Contrôle du caractère racial de l’injure dans un contexte de conflit du travail

Publié le 29/10/2021

Une manifestation visant le directeur du centre pénitentiaire de Guyane est organisée, sur la voie publique, à proximité du centre, par des agents pénitentiaires du syndicat Force Ouvrière.

Sont étendus de grands draps blancs portant diverses inscriptions et, lors de cette semaine de manifestation, est jouée une scène au cours de laquelle le directeur, déguisé en colon, costume blanc, cravate et gants blancs, casque colonial sur la tête, fouette l’un des manifestants déguisé en esclave, portant de lourdes chaînes, simulant la douleur, des pleurs, et criant « ne me frappe pas », cris auxquels un autre manifestant répondait « c’est l’administration qui te nourrit », propos que le directeur aurait précédemment tenus à un agent pénitentiaire.

À la suite d’une enquête de gendarmerie, le directeur porte plainte et se constitue partie.

Après ouverture d’une information judiciaire, les deux manifestants sont mis en examen pour les faits d’injures raciales et placés sous le statut de témoin assisté pour ceux de dénonciation calomnieuse.

Ils sont renvoyés du seul chef d’injures raciales devant le tribunal correctionnel de Cayenne qui les relaxe et prononce sur les intérêts civils, décision dont le procureur de la République relève appel.

Pour confirmer le jugement, relaxer les prévenus et débouter la partie civile de ses demandes, l’arrêt énonce, d’une part, que les situations et propos litigieux s’inscrivent dans un conflit du travail et, d’autre part, que l’appel à la mobilisation a été lancé par un tract dénonçant notamment « une ethnicisation de l’organisation du travail et un comportement néocolonialiste envers les surveillants d’origine non-européenne ».

Les juges ajoutent, qu’en premier lieu, il n’est pas contesté que le directeur venait en Guyane fort d’une réputation péjorative qu’il aurait acquise à la Réunion où il aurait tenu des propos déplacés sur la rémunération des fonctionnaires affectés outre-mer et que la saynète où un pseudo-colon bat un pseudo-esclave lui était destinée et qu’en second lieu, les banderoles le visaient clairement.

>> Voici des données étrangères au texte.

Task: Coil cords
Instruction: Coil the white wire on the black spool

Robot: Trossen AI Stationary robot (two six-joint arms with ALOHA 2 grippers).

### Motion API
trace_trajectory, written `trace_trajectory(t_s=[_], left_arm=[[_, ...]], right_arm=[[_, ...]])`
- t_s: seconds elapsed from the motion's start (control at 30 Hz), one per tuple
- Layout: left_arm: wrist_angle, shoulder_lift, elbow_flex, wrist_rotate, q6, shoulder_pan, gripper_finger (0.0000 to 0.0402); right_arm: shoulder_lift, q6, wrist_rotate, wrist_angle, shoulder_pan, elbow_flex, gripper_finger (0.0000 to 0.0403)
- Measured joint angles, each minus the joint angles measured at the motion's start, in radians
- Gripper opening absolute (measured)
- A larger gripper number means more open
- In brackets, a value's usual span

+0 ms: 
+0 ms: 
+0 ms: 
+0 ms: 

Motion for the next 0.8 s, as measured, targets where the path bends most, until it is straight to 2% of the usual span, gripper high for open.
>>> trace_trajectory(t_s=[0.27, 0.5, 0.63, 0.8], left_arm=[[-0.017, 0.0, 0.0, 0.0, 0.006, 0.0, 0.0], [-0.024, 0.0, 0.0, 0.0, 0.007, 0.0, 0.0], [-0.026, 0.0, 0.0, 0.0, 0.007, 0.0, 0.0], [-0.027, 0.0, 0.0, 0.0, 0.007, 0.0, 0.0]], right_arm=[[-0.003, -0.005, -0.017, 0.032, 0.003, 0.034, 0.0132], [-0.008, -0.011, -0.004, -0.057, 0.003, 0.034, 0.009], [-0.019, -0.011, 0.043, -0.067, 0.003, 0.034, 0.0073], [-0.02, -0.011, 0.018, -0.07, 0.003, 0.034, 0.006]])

Ils retiennent que si la liberté d’expression doit être protégée, si la notion d’esclavagisme peut être invoquée dans le cadre de conflits de travail, et pas seulement dans le département de la Guyane à population majoritairement noire, mais aussi en métropole dans des conflits opposant des salariés à des dirigeants de type européen, cette notion, associée aux termes de « gouverneur », dénomination désignant les gouvernants notamment à l’époque de l’esclavagisme « actif », et de « maître » font clairement référence à un employeur traitant son personnel dans des conditions inacceptables.

Ils en déduisent qu’il s’agit, d’une part, de propos offensants, constitutifs en ce sens des injures telles que les définit la loi, mais qu’elles s’adressent de manière nominative et donc personnelle à un dirigeant de type européen certes, mais en considération de sa qualité de dirigeant aux méthodes de gestion critiquables selon les manifestants et, d’autre part, d’une attaque publique et ciblée, dans le cadre d’un conflit du travail, ôtant tout caractère raciste à ces injures.

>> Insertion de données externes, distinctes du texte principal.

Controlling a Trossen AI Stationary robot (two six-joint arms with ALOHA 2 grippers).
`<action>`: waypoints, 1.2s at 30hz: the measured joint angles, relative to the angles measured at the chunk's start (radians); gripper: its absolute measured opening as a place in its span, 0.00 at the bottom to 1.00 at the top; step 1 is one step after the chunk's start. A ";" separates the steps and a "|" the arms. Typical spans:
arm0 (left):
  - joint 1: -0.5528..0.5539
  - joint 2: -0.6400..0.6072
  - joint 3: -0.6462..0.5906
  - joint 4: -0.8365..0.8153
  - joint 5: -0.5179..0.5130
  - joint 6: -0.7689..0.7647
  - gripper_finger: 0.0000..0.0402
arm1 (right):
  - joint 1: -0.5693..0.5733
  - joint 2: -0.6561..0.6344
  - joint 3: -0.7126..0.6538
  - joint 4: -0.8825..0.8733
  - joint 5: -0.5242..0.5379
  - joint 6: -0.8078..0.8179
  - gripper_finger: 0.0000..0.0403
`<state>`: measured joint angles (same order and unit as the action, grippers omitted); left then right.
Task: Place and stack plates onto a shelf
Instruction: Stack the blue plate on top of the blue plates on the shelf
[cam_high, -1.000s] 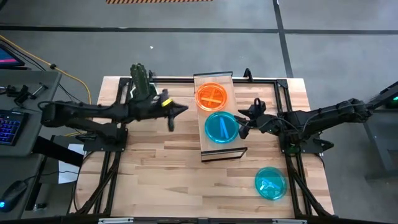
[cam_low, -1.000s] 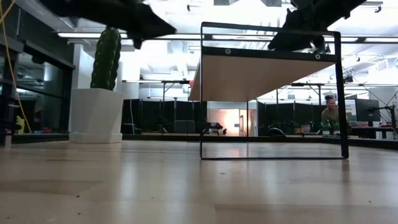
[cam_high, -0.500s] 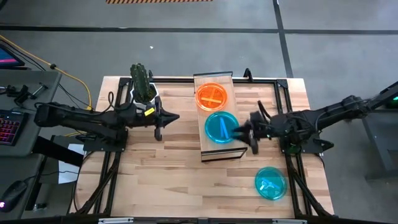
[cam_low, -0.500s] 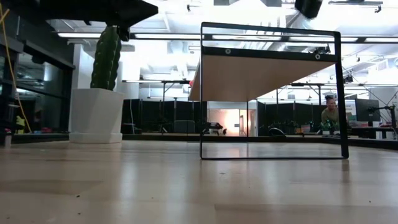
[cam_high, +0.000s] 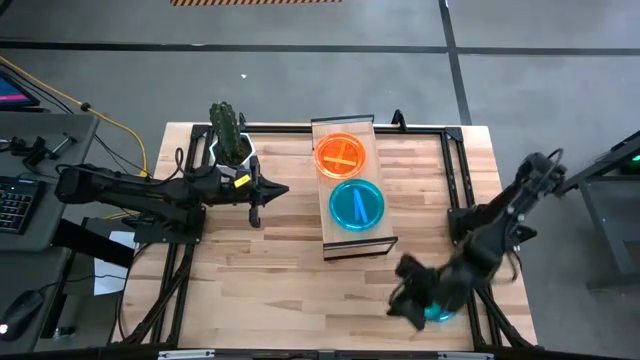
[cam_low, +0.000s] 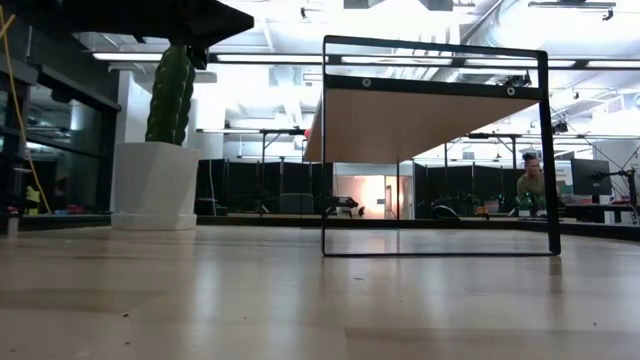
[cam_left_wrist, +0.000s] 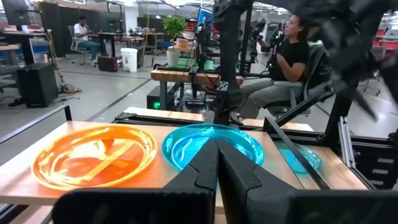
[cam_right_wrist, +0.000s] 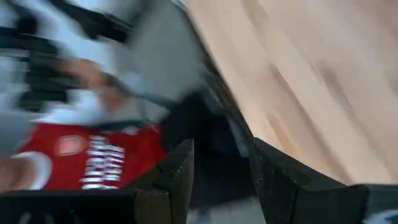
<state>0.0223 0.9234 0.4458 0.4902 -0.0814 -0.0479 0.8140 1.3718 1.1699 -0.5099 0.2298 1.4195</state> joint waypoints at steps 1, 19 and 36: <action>0.000 0.000 0.000 0.000 0.000 0.000 0.00 | 0.017 0.042 0.038 -0.074 -0.019 0.079 0.34; 0.000 0.000 0.000 0.001 0.000 0.000 0.00 | 0.066 0.493 0.110 -0.426 -0.386 0.419 0.34; 0.000 0.000 0.000 0.000 0.000 0.000 0.00 | 0.015 0.522 0.090 -0.483 -0.395 0.457 0.34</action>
<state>0.0227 0.9234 0.4458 0.4904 -0.0811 -0.0483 0.8291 1.8935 1.2598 -0.9928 -0.1652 1.8768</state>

Et en effet, les propos poursuivis, pour outranciers qu’ils puissent être regardés, entendent dénoncer, par l’utilisation de la caricature faisant référence au passé esclavagiste de la France, les méthodes de gestion du directeur du centre pénitentiaire, qualifiées d’autoritaristes voire de racistes, mais ne le visent pas à raison de son origine ou de son appartenance à une race.